The initiative started in 1999 with 16 participants. In 2013 they reported 310,095 writers signed up for the challenge of which 14% achieved the challenge. So, it’s not an easy task and some do fall by the wayside. But again, that’s not the point. NaNo puts writers in touch with writers, develops local communities, provided tips and suggestions and a forum for participants to share information. It’s a huge family of writers and really it doesn’t matter if you don’t reach the target. What’s the worse that could happen? It’s about trying to form a habit. The habit of writing. For how else is that novel going to be written? And there is so much more. Two Camp NaNo challenges in April and July as well as help with editing and plotting the next challenge.

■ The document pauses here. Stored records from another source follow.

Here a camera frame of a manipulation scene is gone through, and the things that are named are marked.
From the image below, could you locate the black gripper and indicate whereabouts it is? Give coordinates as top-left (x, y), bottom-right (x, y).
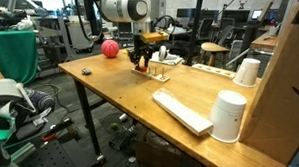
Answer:
top-left (126, 35), bottom-right (155, 71)

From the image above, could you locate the black metal pole stand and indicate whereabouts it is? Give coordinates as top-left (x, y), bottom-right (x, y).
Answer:
top-left (181, 0), bottom-right (208, 67)

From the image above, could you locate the white wooden peg board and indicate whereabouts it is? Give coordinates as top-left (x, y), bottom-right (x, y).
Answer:
top-left (131, 66), bottom-right (171, 85)

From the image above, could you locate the grey mesh office chair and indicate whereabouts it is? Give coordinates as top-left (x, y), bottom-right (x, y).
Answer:
top-left (196, 17), bottom-right (216, 42)
top-left (116, 21), bottom-right (135, 48)

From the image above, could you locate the pink basketball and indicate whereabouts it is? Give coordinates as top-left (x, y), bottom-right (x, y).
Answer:
top-left (100, 39), bottom-right (121, 59)

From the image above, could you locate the wooden office desk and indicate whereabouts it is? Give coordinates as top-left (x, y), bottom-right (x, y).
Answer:
top-left (166, 24), bottom-right (193, 44)

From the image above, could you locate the crumpled foil ball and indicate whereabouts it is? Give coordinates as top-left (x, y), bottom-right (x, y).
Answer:
top-left (81, 66), bottom-right (93, 77)

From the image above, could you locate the small white cup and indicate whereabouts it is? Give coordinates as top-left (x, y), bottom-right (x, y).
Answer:
top-left (268, 25), bottom-right (280, 37)
top-left (119, 112), bottom-right (129, 123)

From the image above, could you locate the dark computer monitor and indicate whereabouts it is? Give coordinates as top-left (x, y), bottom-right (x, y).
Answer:
top-left (221, 8), bottom-right (251, 25)
top-left (175, 7), bottom-right (197, 20)
top-left (200, 8), bottom-right (220, 22)

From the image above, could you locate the long white wrapped board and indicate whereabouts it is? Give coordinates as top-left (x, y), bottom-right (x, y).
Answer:
top-left (151, 85), bottom-right (215, 138)

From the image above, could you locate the white rolling cabinet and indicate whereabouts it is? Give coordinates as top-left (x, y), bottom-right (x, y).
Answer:
top-left (66, 19), bottom-right (95, 53)

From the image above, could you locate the green tennis ball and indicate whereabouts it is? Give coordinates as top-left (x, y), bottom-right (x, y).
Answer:
top-left (110, 122), bottom-right (120, 132)

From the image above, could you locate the light wooden hole strip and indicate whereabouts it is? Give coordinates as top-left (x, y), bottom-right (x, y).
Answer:
top-left (191, 61), bottom-right (237, 82)

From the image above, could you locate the round wooden stool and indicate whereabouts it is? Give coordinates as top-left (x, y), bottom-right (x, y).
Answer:
top-left (199, 41), bottom-right (231, 69)

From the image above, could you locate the black metal table leg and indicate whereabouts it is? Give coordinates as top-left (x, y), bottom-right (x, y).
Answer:
top-left (72, 77), bottom-right (107, 165)

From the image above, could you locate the black plastic crate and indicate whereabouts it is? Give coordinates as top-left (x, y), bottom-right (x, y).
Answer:
top-left (107, 127), bottom-right (137, 152)

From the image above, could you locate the small brown cardboard box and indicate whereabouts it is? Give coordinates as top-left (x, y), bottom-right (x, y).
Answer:
top-left (133, 137), bottom-right (185, 167)

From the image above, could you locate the white paper cup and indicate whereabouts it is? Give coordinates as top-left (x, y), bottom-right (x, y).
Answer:
top-left (206, 88), bottom-right (250, 145)
top-left (231, 57), bottom-right (263, 90)

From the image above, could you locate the grey patterned fabric bundle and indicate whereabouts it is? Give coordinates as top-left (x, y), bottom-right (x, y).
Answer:
top-left (24, 87), bottom-right (56, 115)

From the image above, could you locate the white crumpled plastic bag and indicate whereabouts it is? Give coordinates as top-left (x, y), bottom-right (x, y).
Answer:
top-left (14, 14), bottom-right (36, 32)

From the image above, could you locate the long wooden workbench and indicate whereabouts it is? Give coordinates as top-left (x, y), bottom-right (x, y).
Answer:
top-left (249, 31), bottom-right (279, 53)

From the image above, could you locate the lit blue computer monitor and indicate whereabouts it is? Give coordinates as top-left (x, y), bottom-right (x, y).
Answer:
top-left (249, 8), bottom-right (264, 22)

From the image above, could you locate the green cloth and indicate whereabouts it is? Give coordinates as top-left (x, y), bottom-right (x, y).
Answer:
top-left (0, 28), bottom-right (39, 86)

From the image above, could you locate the white green headset device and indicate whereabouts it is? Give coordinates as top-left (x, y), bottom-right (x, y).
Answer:
top-left (0, 76), bottom-right (37, 143)

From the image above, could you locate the large cardboard box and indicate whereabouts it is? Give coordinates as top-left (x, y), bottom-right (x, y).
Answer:
top-left (234, 0), bottom-right (299, 167)

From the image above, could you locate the aluminium extrusion bar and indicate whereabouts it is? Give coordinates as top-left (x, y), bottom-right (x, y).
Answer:
top-left (8, 141), bottom-right (37, 165)

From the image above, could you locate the orange yellow camera mount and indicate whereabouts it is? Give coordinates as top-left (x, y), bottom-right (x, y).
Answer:
top-left (139, 30), bottom-right (171, 45)

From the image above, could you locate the black camera cable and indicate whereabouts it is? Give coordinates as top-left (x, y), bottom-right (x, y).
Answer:
top-left (152, 13), bottom-right (178, 39)

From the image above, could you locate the grey metal table frame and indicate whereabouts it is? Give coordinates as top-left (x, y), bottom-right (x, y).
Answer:
top-left (31, 14), bottom-right (74, 62)

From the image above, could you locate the black orange handled tool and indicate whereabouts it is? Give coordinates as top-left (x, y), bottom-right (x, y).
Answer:
top-left (40, 116), bottom-right (75, 142)

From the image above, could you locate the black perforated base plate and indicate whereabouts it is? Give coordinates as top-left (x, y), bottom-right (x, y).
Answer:
top-left (15, 136), bottom-right (100, 167)

“Whether or not you write well, write bravely.” -Bill Stout

I’ve participated in four challenges. One I had to pull out of as a family illness became a priority and rightly so. I love the buzz it gives me. And I have signed up. But I have five Works In Progress, rough drafts of on average 60k words and my priority is to edit and revise them before I start another large writing project. Otherwise I’ll just end up with a load of sh*tty first drafts.

“It’s not always about writing more words or drinking more coffee. Sometimes getting to the end of a novel simply takes remembering that the world is more complicated than we know, and then sticking some of those complications into the story.”

― Scott Westerfeld

But I’m still going to participate because I’d like to encourage the buzz it gives me outside NaNo. I want to create a regular writing habit that sees things through to an end. I also believe that writing short stories can develop my skills as a writer, especially for scenes, which need a beginning, a mithe way to writeddle and an end. So scribbling away in my morning pages at 6.30 am I decided to write a short story a day. Around 1500 words, some may be longer some shorter but I hope to reach the target. My own personal NaShoSto month. And hopefully I’ll have some fodder for some competition entries in 2016. Who knows what can happen?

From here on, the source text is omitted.